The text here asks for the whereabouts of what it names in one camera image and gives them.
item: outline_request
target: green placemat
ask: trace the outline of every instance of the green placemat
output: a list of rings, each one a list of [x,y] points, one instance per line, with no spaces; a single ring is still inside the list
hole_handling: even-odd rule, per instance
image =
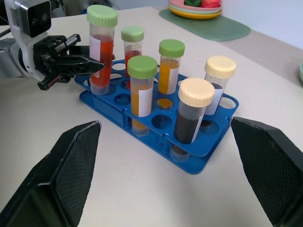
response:
[[[208,20],[192,20],[175,15],[169,9],[160,11],[159,15],[191,33],[213,41],[231,41],[250,34],[248,26],[223,16]]]

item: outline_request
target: yellow plate
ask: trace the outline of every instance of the yellow plate
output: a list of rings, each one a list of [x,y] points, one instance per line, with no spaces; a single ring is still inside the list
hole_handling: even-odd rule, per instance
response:
[[[221,14],[222,10],[216,14],[209,14],[209,15],[199,15],[199,14],[192,14],[192,13],[184,13],[184,12],[180,12],[180,11],[177,11],[171,7],[169,7],[169,9],[174,13],[174,14],[177,14],[181,17],[186,17],[186,18],[189,18],[189,19],[196,19],[196,20],[203,20],[203,19],[211,19],[211,18],[214,18],[214,17],[217,17]]]

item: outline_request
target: green cap
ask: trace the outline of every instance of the green cap
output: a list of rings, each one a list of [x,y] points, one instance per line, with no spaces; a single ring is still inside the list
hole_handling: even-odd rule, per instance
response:
[[[128,74],[137,79],[150,79],[156,76],[157,61],[149,56],[135,56],[127,63]]]
[[[144,39],[144,30],[137,26],[124,27],[121,30],[121,38],[130,43],[142,41]]]
[[[180,58],[184,55],[184,50],[184,43],[175,39],[163,40],[159,46],[159,53],[167,58]]]
[[[115,27],[118,24],[118,13],[108,6],[92,5],[87,8],[87,20],[100,27]]]

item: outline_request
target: cream cap
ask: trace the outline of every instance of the cream cap
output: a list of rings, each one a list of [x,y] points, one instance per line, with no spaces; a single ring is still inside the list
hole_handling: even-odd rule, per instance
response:
[[[204,79],[187,78],[181,82],[178,95],[186,105],[205,107],[213,101],[214,87]]]
[[[235,61],[228,57],[213,56],[206,61],[205,72],[216,78],[229,79],[234,75],[236,67]]]

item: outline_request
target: blue test tube rack
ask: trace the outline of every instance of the blue test tube rack
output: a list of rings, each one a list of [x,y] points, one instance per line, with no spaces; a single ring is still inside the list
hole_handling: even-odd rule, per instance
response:
[[[115,64],[125,64],[125,61],[115,61],[113,65]],[[86,89],[80,94],[80,100],[184,171],[190,174],[200,173],[227,132],[230,118],[238,108],[239,102],[235,98],[223,94],[223,97],[229,98],[235,103],[235,107],[227,109],[218,106],[214,115],[205,115],[203,122],[209,123],[208,126],[200,127],[193,143],[182,144],[175,139],[173,133],[179,106],[179,86],[177,86],[176,92],[171,95],[161,94],[158,92],[159,73],[157,73],[153,88],[152,112],[146,117],[136,117],[131,111],[130,90],[126,85],[130,79],[126,75],[126,70],[112,69],[112,74],[119,74],[121,77],[111,79],[109,92],[102,96],[92,94],[89,77],[75,77],[76,83]],[[184,79],[186,79],[185,76],[178,75],[178,83]],[[171,100],[174,104],[173,107],[169,110],[159,108],[157,100],[161,98]],[[133,134],[132,118],[146,125],[150,129],[150,133],[143,137]],[[172,144],[189,153],[189,159],[185,162],[173,160],[169,155]]]

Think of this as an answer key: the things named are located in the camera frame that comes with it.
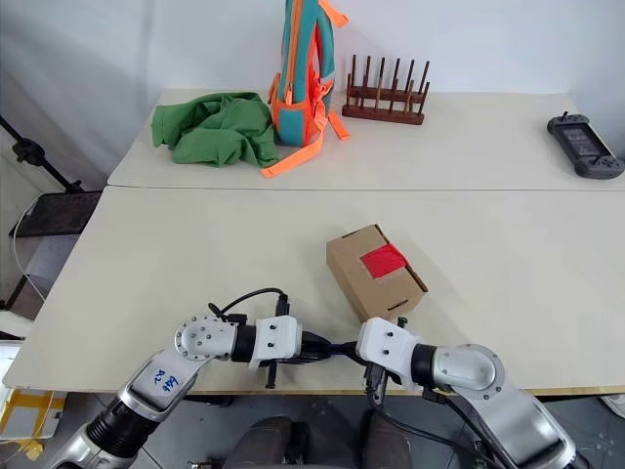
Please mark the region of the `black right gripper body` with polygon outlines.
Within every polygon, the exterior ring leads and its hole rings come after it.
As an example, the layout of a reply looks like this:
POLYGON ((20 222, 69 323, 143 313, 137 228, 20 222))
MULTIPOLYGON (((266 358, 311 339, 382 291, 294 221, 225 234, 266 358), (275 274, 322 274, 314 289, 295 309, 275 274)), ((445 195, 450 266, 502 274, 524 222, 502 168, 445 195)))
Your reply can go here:
POLYGON ((388 373, 380 365, 370 362, 365 368, 365 391, 372 406, 382 406, 387 392, 388 373))

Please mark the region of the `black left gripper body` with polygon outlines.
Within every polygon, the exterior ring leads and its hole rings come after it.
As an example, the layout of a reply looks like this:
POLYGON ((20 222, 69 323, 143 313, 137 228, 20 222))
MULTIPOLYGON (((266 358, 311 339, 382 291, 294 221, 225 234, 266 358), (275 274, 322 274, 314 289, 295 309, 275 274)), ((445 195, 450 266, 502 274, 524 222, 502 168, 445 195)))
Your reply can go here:
POLYGON ((269 361, 266 388, 273 390, 277 375, 277 368, 280 364, 307 364, 315 360, 314 338, 308 331, 302 333, 300 349, 293 358, 278 359, 269 361))

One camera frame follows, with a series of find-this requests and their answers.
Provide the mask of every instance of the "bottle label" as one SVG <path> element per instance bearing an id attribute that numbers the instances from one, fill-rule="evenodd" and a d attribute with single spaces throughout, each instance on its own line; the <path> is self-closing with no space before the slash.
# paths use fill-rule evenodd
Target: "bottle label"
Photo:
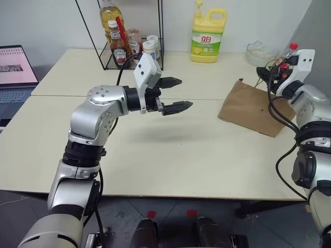
<path id="1" fill-rule="evenodd" d="M 117 63 L 121 66 L 126 60 L 126 52 L 124 49 L 114 49 L 113 51 Z"/>
<path id="2" fill-rule="evenodd" d="M 119 33 L 118 29 L 116 31 L 111 31 L 110 35 L 111 35 L 112 39 L 119 39 L 121 37 L 121 34 Z"/>
<path id="3" fill-rule="evenodd" d="M 140 46 L 139 46 L 139 43 L 137 41 L 129 40 L 129 46 L 131 48 L 132 53 L 139 53 Z"/>
<path id="4" fill-rule="evenodd" d="M 191 54 L 217 56 L 223 33 L 203 33 L 193 31 Z"/>

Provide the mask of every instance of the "black cable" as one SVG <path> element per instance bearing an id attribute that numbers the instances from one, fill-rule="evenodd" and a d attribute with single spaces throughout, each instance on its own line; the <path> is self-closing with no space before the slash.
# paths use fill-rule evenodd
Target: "black cable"
<path id="1" fill-rule="evenodd" d="M 99 214 L 98 207 L 96 207 L 96 209 L 95 209 L 95 216 L 97 218 L 97 222 L 98 222 L 98 226 L 99 226 L 101 244 L 103 244 L 103 242 L 105 241 L 105 238 L 104 238 L 103 227 L 102 227 L 102 222 L 101 222 L 101 217 Z"/>
<path id="2" fill-rule="evenodd" d="M 88 217 L 85 219 L 84 223 L 83 223 L 83 227 L 86 226 L 86 224 L 88 223 L 88 221 L 91 219 L 93 213 L 95 212 L 95 209 L 98 207 L 99 202 L 101 200 L 102 197 L 102 192 L 103 192 L 103 175 L 102 175 L 102 170 L 101 168 L 99 169 L 99 177 L 100 177 L 100 191 L 99 191 L 99 197 L 97 199 L 97 202 L 94 206 L 94 209 L 92 210 L 92 212 L 88 215 Z"/>
<path id="3" fill-rule="evenodd" d="M 290 97 L 283 97 L 283 96 L 282 96 L 282 97 L 274 97 L 274 98 L 272 98 L 272 102 L 274 102 L 274 101 L 277 100 L 277 99 L 290 99 Z M 292 129 L 293 132 L 297 133 L 296 129 L 295 129 L 293 126 L 289 125 L 289 124 L 288 124 L 287 122 L 285 122 L 284 120 L 279 119 L 279 118 L 274 114 L 274 112 L 272 111 L 272 105 L 271 105 L 270 103 L 268 104 L 268 110 L 269 110 L 270 115 L 271 115 L 276 121 L 282 123 L 284 126 L 290 128 L 290 129 Z"/>
<path id="4" fill-rule="evenodd" d="M 293 122 L 291 122 L 288 118 L 286 118 L 281 112 L 278 111 L 278 109 L 275 107 L 274 103 L 273 103 L 273 99 L 272 99 L 272 96 L 271 96 L 271 84 L 273 82 L 272 78 L 273 78 L 273 75 L 274 75 L 274 72 L 276 69 L 278 69 L 280 66 L 277 65 L 275 67 L 272 68 L 272 70 L 270 71 L 270 77 L 269 77 L 269 80 L 268 80 L 268 84 L 267 84 L 267 94 L 268 94 L 268 98 L 269 98 L 269 103 L 272 107 L 272 109 L 283 119 L 285 120 L 289 125 L 291 125 L 293 127 L 293 129 L 295 129 L 295 133 L 298 133 L 299 132 L 299 128 L 296 126 L 296 124 L 294 124 Z"/>
<path id="5" fill-rule="evenodd" d="M 132 55 L 130 55 L 124 62 L 124 64 L 122 65 L 121 67 L 121 70 L 119 71 L 119 74 L 118 74 L 118 78 L 117 78 L 117 82 L 116 82 L 116 85 L 118 86 L 119 85 L 119 82 L 121 81 L 121 77 L 122 77 L 122 73 L 123 73 L 123 70 L 124 68 L 126 67 L 126 65 L 130 62 L 131 59 L 133 59 L 134 57 L 137 57 L 138 56 L 138 53 L 134 53 Z M 112 127 L 112 129 L 110 130 L 109 132 L 109 135 L 111 135 L 111 133 L 114 131 L 114 129 L 116 128 L 116 125 L 117 125 L 117 122 L 118 122 L 118 117 L 116 118 L 115 120 L 115 123 Z M 100 177 L 100 192 L 99 192 L 99 197 L 97 199 L 97 202 L 94 206 L 94 209 L 92 210 L 92 212 L 88 215 L 88 217 L 85 219 L 84 223 L 83 223 L 83 227 L 88 223 L 88 221 L 91 219 L 93 213 L 95 213 L 96 215 L 96 218 L 97 218 L 97 222 L 98 222 L 98 226 L 99 226 L 99 231 L 100 231 L 100 237 L 101 237 L 101 242 L 102 240 L 104 240 L 104 233 L 103 233 L 103 228 L 102 228 L 102 222 L 101 222 L 101 218 L 100 218 L 100 215 L 99 215 L 99 212 L 98 212 L 98 205 L 99 205 L 99 202 L 101 200 L 101 197 L 102 197 L 102 192 L 103 192 L 103 175 L 102 175 L 102 170 L 101 168 L 99 169 L 99 177 Z"/>
<path id="6" fill-rule="evenodd" d="M 129 57 L 126 59 L 126 61 L 124 62 L 124 64 L 123 64 L 122 67 L 121 67 L 121 70 L 119 71 L 119 74 L 118 74 L 118 78 L 117 78 L 117 82 L 116 82 L 116 85 L 117 85 L 117 86 L 119 85 L 119 82 L 121 81 L 121 77 L 122 77 L 122 73 L 123 73 L 124 68 L 126 67 L 126 65 L 129 63 L 129 61 L 130 61 L 131 59 L 133 59 L 134 57 L 137 57 L 137 56 L 138 56 L 138 53 L 134 53 L 134 54 L 132 54 L 131 56 L 129 56 Z M 111 129 L 110 132 L 109 132 L 109 135 L 111 135 L 111 133 L 112 133 L 112 132 L 114 131 L 114 129 L 116 128 L 117 123 L 118 123 L 118 117 L 116 118 L 115 123 L 114 123 L 112 129 Z"/>
<path id="7" fill-rule="evenodd" d="M 296 149 L 296 144 L 287 152 L 285 153 L 283 156 L 281 156 L 277 162 L 276 162 L 276 172 L 279 176 L 279 178 L 283 181 L 283 183 L 286 184 L 287 187 L 289 187 L 295 194 L 297 194 L 298 196 L 300 196 L 302 199 L 307 200 L 307 198 L 303 195 L 301 195 L 299 192 L 297 192 L 292 186 L 289 185 L 288 182 L 286 182 L 286 180 L 282 177 L 280 171 L 279 171 L 279 163 L 286 158 L 288 155 L 290 155 L 294 150 Z"/>
<path id="8" fill-rule="evenodd" d="M 123 64 L 122 67 L 121 67 L 121 70 L 119 71 L 119 74 L 118 74 L 118 78 L 117 78 L 117 82 L 116 82 L 116 85 L 117 85 L 117 86 L 119 85 L 119 82 L 120 82 L 120 80 L 121 80 L 121 77 L 122 77 L 122 73 L 123 73 L 124 68 L 126 67 L 126 65 L 129 63 L 129 61 L 130 61 L 131 59 L 133 59 L 134 57 L 137 57 L 137 56 L 138 56 L 138 53 L 134 53 L 134 54 L 130 55 L 130 56 L 126 59 L 126 61 L 124 62 L 124 64 Z"/>

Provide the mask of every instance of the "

• • •

Locate all lines in the listing above with the word "trace" and copy them.

ask: trace the outline of every instance of the green placemat
ask: trace the outline of every instance of the yellow plate
ask: trace the outline of every instance of the green cap
ask: trace the outline of every instance of the cream cap
ask: trace the outline of every instance of the blue test tube rack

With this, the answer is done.